(Records from a data source)
|---|

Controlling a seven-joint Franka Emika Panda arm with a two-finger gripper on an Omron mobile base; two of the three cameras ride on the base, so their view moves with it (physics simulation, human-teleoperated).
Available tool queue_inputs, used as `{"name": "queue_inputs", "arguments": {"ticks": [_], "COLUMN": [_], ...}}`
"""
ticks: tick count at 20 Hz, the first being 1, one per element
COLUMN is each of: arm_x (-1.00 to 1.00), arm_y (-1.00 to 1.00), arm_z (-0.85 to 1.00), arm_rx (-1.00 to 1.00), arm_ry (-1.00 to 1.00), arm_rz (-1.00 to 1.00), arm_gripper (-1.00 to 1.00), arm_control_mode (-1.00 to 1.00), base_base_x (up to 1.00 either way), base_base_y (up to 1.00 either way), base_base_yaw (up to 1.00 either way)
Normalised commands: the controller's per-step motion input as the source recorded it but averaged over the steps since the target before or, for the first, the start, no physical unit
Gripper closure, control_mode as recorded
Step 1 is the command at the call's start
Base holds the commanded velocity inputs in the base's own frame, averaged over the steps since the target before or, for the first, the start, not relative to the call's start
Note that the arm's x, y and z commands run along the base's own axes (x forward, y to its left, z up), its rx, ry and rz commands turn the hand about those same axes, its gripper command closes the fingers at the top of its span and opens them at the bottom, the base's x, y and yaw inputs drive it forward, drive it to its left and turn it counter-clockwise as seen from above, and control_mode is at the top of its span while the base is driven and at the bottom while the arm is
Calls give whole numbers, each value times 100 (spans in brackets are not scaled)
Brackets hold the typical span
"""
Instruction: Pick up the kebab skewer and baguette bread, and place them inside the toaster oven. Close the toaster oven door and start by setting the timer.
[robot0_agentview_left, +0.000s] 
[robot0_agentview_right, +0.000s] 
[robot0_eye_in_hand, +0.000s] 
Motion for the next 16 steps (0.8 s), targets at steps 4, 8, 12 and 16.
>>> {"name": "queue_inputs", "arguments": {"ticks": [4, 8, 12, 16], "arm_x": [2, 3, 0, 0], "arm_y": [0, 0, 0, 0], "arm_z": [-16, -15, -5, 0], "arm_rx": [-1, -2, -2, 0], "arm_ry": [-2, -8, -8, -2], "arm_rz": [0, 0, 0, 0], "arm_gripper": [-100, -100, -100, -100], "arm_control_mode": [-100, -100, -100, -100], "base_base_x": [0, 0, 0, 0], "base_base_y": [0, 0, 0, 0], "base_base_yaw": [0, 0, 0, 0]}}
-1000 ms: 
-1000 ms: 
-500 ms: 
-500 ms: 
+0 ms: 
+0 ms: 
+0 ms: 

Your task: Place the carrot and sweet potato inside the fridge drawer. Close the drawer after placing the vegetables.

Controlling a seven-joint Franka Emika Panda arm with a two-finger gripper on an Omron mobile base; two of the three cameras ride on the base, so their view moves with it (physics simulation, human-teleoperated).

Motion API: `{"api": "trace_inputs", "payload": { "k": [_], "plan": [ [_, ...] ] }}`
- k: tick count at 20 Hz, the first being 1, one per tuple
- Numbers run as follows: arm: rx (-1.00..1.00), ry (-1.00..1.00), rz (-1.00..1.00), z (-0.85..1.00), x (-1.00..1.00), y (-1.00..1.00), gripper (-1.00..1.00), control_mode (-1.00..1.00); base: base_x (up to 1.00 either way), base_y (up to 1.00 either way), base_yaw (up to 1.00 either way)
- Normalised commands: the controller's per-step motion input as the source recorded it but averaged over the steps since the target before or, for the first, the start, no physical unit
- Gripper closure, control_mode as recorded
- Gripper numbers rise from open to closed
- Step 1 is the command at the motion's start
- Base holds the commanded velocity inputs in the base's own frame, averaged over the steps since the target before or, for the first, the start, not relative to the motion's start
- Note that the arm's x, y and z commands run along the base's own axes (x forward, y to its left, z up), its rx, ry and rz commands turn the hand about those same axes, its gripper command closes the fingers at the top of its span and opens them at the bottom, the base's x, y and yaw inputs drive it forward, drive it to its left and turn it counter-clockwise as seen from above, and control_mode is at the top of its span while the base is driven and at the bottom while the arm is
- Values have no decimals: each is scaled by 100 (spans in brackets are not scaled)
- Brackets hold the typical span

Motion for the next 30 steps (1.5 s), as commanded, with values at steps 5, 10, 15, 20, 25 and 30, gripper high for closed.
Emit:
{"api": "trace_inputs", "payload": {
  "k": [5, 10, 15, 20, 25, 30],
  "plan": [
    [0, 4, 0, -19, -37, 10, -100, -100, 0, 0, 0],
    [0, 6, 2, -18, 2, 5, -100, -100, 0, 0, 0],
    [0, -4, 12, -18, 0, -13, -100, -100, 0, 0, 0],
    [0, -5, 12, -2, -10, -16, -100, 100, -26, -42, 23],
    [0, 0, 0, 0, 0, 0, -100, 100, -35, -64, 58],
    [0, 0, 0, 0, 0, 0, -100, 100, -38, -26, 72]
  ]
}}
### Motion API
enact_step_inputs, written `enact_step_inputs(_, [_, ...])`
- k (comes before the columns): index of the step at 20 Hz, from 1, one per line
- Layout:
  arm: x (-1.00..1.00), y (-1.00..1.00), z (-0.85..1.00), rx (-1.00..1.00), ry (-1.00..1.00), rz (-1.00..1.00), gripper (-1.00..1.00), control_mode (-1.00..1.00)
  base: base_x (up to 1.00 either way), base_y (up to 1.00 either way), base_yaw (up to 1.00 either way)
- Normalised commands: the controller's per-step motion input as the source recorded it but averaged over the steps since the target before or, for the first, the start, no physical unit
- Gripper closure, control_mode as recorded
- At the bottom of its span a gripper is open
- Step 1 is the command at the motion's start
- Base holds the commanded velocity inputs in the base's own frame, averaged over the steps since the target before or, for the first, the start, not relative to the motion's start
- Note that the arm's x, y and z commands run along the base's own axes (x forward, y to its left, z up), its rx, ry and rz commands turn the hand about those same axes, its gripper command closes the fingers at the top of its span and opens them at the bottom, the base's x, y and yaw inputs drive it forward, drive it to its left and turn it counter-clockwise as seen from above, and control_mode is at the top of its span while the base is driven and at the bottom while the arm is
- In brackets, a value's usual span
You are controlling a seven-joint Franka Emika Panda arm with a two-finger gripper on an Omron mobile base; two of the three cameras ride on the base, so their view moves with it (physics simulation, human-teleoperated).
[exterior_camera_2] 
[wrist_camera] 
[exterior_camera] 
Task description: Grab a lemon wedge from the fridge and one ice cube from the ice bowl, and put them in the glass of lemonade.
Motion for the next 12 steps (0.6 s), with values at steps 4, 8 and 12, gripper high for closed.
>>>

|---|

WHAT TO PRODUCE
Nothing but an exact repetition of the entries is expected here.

ANSWER TO THIS PROBLEM
Controlling a seven-joint Franka Emika Panda arm with a two-finger gripper on an Omron mobile base; two of the three cameras ride on the base, so their view moves with it (physics simulation, human-teleoperated).
Available tool queue_inputs, used as `{"name": "queue_inputs", "arguments": {"ticks": [_], "COLUMN": [_], ...}}`
"""
ticks: tick count at 20 Hz, the first being 1, one per element
COLUMN is each of: arm_x (-1.00 to 1.00), arm_y (-1.00 to 1.00), arm_z (-0.85 to 1.00), arm_rx (-1.00 to 1.00), arm_ry (-1.00 to 1.00), arm_rz (-1.00 to 1.00), arm_gripper (-1.00 to 1.00), arm_control_mode (-1.00 to 1.00), base_base_x (up to 1.00 either way), base_base_y (up to 1.00 either way), base_base_yaw (up to 1.00 either way)
Normalised commands: the controller's per-step motion input as the source recorded it but averaged over the steps since the target before or, for the first, the start, no physical unit
Gripper closure, control_mode as recorded
Step 1 is the command at the call's start
Base holds the commanded velocity inputs in the base's own frame, averaged over the steps since the target before or, for the first, the start, not relative to the call's start
Note that the arm's x, y and z commands run along the base's own axes (x forward, y to its left, z up), its rx, ry and rz commands turn the hand about those same axes, its gripper command closes the fingers at the top of its span and opens them at the bottom, the base's x, y and yaw inputs drive it forward, drive it to its left and turn it counter-clockwise as seen from above, and control_mode is at the top of its span while the base is driven and at the bottom while the arm is
Calls give whole numbers, each value times 100 (spans in brackets are not scaled)
Brackets hold the typical span
"""
Instruction: Pick up the kebab skewer and baguette bread, and place them inside the toaster oven. Close the toaster oven door and start by setting the timer.
[robot0_agentview_left, +0.000s] 
[robot0_agentview_right, +0.000s] 
[robot0_eye_in_hand, +0.000s] 
Motion for the next 16 steps (0.8 s), targets at steps 4, 8, 12 and 16.
>>> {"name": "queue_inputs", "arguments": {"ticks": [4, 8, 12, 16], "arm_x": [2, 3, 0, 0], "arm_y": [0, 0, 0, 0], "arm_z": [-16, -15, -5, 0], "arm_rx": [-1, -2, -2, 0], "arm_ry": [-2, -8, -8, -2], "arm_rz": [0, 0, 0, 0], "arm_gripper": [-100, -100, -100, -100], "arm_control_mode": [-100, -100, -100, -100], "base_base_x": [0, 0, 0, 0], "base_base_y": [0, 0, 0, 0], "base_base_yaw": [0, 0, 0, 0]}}
-1000 ms: 
-1000 ms: 
-500 ms: 
-500 ms: 
+0 ms: 
+0 ms: 
+0 ms: 

Your task: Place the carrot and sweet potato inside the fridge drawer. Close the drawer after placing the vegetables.

Controlling a seven-joint Franka Emika Panda arm with a two-finger gripper on an Omron mobile base; two of the three cameras ride on the base, so their view moves with it (physics simulation, human-teleoperated).

Motion API: `{"api": "trace_inputs", "payload": { "k": [_], "plan": [ [_, ...] ] }}`
- k: tick count at 20 Hz, the first being 1, one per tuple
- Numbers run as follows: arm: rx (-1.00..1.00), ry (-1.00..1.00), rz (-1.00..1.00), z (-0.85..1.00), x (-1.00..1.00), y (-1.00..1.00), gripper (-1.00..1.00), control_mode (-1.00..1.00); base: base_x (up to 1.00 either way), base_y (up to 1.00 either way), base_yaw (up to 1.00 either way)
- Normalised commands: the controller's per-step motion input as the source recorded it but averaged over the steps since the target before or, for the first, the start, no physical unit
- Gripper closure, control_mode as recorded
- Gripper numbers rise from open to closed
- Step 1 is the command at the motion's start
- Base holds the commanded velocity inputs in the base's own frame, averaged over the steps since the target before or, for the first, the start, not relative to the motion's start
- Note that the arm's x, y and z commands run along the base's own axes (x forward, y to its left, z up), its rx, ry and rz commands turn the hand about those same axes, its gripper command closes the fingers at the top of its span and opens them at the bottom, the base's x, y and yaw inputs drive it forward, drive it to its left and turn it counter-clockwise as seen from above, and control_mode is at the top of its span while the base is driven and at the bottom while the arm is
- Values have no decimals: each is scaled by 100 (spans in brackets are not scaled)
- Brackets hold the typical span

Motion for the next 30 steps (1.5 s), as commanded, with values at steps 5, 10, 15, 20, 25 and 30, gripper high for closed.
Emit:
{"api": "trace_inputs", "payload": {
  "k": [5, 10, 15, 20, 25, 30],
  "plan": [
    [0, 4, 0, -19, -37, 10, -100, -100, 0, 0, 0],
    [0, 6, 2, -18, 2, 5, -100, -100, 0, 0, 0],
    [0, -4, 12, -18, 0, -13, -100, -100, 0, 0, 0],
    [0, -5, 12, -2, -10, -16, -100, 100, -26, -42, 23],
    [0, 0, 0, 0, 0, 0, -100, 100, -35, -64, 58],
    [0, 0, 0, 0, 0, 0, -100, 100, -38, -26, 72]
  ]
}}
### Motion API
enact_step_inputs, written `enact_step_inputs(_, [_, ...])`
- k (comes before the columns): index of the step at 20 Hz, from 1, one per line
- Layout:
  arm: x (-1.00..1.00), y (-1.00..1.00), z (-0.85..1.00), rx (-1.00..1.00), ry (-1.00..1.00), rz (-1.00..1.00), gripper (-1.00..1.00), control_mode (-1.00..1.00)
  base: base_x (up to 1.00 either way), base_y (up to 1.00 either way), base_yaw (up to 1.00 either way)
- Normalised commands: the controller's per-step motion input as the source recorded it but averaged over the steps since the target before or, for the first, the start, no physical unit
- Gripper closure, control_mode as recorded
- At the bottom of its span a gripper is open
- Step 1 is the command at the motion's start
- Base holds the commanded velocity inputs in the base's own frame, averaged over the steps since the target before or, for the first, the start, not relative to the motion's start
- Note that the arm's x, y and z commands run along the base's own axes (x forward, y to its left, z up), its rx, ry and rz commands turn the hand about those same axes, its gripper command closes the fingers at the top of its span and opens them at the bottom, the base's x, y and yaw inputs drive it forward, drive it to its left and turn it counter-clockwise as seen from above, and control_mode is at the top of its span while the base is driven and at the bottom while the arm is
- In brackets, a value's usual span
You are controlling a seven-joint Franka Emika Panda arm with a two-finger gripper on an Omron mobile base; two of the three cameras ride on the base, so their view moves with it (physics simulation, human-teleoperated).
[exterior_camera_2] 
[wrist_camera] 
[exterior_camera] 
Task description: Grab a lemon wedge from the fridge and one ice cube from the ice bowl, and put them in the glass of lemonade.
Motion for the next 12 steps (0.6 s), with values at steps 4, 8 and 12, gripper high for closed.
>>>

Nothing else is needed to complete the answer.